The shooting has sent shockwaves through Hollywood, prompting a debate about safety protocols in film and television - including whether certain types of guns used as props should be banned - and working conditions on low-budget productions.
Before the incident, camera operators had walked off the set to protest working conditions, according to the affidavit.
Authorities have said in court filings that Baldwin was handed what he thought was a "cold," or safe, gun by the film's assistant director David Halls, who took it from a cart used by Hannah Gutierrez, who was employed to oversee firearms and their safety in a job called an armorer.
Baldwin (63) serves as a co-producer of Rust, a Western film set in 1880s Kansas, and plays an outlaw grandfather of a 13-year-old boy convicted of an accidental killing. Production on the Bonanza Creek Ranch, near Santa Fe, has been halted.

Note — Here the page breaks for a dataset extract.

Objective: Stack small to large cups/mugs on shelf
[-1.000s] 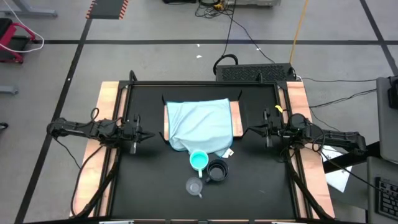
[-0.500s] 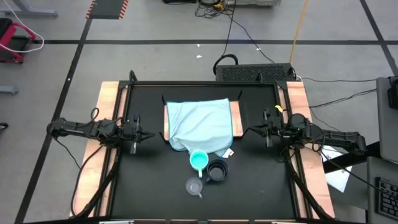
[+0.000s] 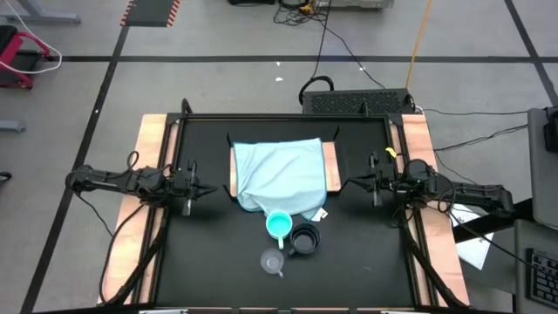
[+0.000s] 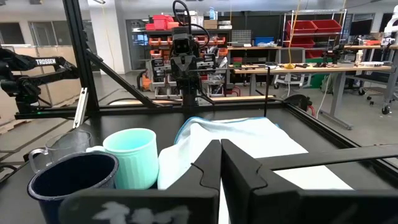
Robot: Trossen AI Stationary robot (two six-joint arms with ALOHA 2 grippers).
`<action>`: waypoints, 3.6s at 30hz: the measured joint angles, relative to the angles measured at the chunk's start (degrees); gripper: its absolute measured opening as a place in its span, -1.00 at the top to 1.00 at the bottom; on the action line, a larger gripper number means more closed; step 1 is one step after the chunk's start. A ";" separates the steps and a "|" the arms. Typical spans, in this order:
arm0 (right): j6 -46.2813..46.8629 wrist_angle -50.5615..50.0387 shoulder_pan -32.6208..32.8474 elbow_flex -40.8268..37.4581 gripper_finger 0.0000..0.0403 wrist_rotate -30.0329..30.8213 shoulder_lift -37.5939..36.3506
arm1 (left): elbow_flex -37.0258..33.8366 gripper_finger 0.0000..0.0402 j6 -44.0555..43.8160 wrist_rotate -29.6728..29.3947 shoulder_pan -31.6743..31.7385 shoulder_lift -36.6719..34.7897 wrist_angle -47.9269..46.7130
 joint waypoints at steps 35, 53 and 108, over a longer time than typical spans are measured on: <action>0.00 3.66 -0.02 -0.01 1.00 0.07 0.00 | -0.02 0.98 -0.26 0.04 -0.01 0.03 4.85; 1.97 3.98 -0.02 -0.02 1.00 0.03 0.00 | 0.01 0.98 2.05 2.31 0.02 0.03 12.11; -17.17 -23.04 28.12 47.30 1.00 7.44 56.66 | 0.01 0.98 -0.04 8.04 0.02 0.05 13.25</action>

Baldwin was drawing a revolver across his body and pointing it at a camera while rehearsing when the weapon fired, according to court documents. There is no video footage of the incident, Mendoza said.
The film's producers have hired the law firm Jenner & Block to investigate the shooting. In a letter sent to cast and crew on Tuesday night, the film's production team said Jenner "will have full discretion about who to interview and any conclusions they draw."